Jeudi 1er, Balaruc

Sur les dos des livres anglo-saxons, les titres ne sont pas imprimés dans le même sens que chez nous. J’avais toujours pensé qu’il s’agissait d’une convention sans importance. Je viens de comprendre que nous étions stupides. Quand un livre est posé à plat sur une table, on peut lire le dos d’un livre anglo-saxon, pas celui d’un livre français, qui apparaît à l’envers. C’est particulièrement sensible quand on empile des dizaines de livres pour attirer l’attention des acheteurs potentiels. Chez nous, on les empêche de lire. Ce petit détail résume l’opposition entre deux cultures.

Lundi 5, Montpellier

Sous la pluie, Isa et moi testons la géolecture avant le test grandeur nature la semaine prochaine.

Nettoyeurs
Nettoyeurs

Mardi 6, Balaruc

Trois projets se télescopent. Je saute de l’un à l’autre, sans avoir le temps de penser… et même mes nuits sont agitées.
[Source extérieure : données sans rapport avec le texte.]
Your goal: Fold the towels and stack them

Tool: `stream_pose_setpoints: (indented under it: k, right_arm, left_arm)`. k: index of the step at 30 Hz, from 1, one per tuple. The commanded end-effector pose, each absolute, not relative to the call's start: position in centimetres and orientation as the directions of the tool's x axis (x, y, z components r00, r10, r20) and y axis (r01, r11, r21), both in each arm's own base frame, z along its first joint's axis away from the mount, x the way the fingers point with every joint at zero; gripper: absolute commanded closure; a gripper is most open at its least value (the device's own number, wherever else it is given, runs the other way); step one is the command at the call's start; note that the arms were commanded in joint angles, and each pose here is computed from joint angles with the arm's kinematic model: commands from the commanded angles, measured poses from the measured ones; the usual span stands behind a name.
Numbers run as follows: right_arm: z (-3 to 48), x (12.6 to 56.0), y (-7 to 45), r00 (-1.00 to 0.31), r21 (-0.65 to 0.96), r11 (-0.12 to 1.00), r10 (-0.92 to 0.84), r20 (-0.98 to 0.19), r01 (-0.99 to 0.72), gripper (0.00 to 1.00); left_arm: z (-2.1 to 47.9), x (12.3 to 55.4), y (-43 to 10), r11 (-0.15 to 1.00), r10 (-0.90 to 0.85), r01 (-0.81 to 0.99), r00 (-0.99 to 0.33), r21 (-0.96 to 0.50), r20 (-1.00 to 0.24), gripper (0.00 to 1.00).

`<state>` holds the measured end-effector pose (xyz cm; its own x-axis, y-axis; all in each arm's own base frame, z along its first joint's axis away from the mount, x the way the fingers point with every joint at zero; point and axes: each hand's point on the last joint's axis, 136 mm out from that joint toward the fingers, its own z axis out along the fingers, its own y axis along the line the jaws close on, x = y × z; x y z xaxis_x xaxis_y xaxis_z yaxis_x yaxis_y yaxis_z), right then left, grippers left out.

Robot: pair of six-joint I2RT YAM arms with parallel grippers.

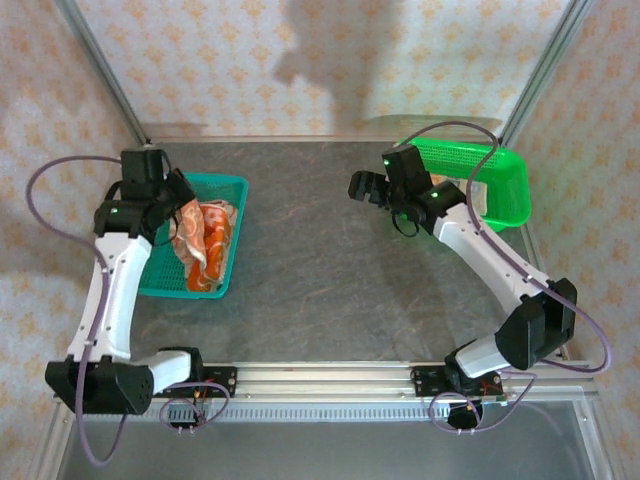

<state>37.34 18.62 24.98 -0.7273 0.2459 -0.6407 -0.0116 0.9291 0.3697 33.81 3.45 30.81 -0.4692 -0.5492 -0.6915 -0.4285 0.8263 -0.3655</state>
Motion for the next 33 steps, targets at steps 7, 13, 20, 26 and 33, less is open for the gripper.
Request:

Je ne cesse d’entendre jacasser les indépendantistes corses à la radio, après avoir entendu les Catalans. Je ne comprends pas. Vous voulez vous rendre indépendants du réchauffement climatique ? Vous croyez que vous y échapperez ? Nous n’avons pas besoin de nous rendre égoïstement indépendants les uns des autres, mais plus que jamais de nous unir pour faire face à notre connerie généralisée.

Mercredi 7, Balaruc

Possibilité d’écrire une géolecture sur un lieu où je ne serais jamais allé et où je me promènerais virtuellement. Je dis bien possibilité, parce que j’aime par-dessus tout la balade véritable par de belles journées estivales.

Jeudi 8, Balaruc

Fin mars, avec les copains de la littérature numérique, je participe à un colloque à Nîmes sur les nouvelles écritures. Je créerai une mini géolecture pour l’occasion.

Vendredi 9, Balaruc

Je lis un article énervé de Karl Bubost sur les fausses promesses du HTTPS et la nécessité pour nous autres animateurs de sites de toujours mettre les mains dans le cambouis. Quelques minutes plus tard, je reçois une alerte de Let’s Encrypt me disant que dans un jour mon blog ne sera plus accessible. Me revoilà à bidouiller dans le shell Linux. Tout ça par la faute de Google qui tire le Web vers toujours plus de technologie pour toujours moins de liberté.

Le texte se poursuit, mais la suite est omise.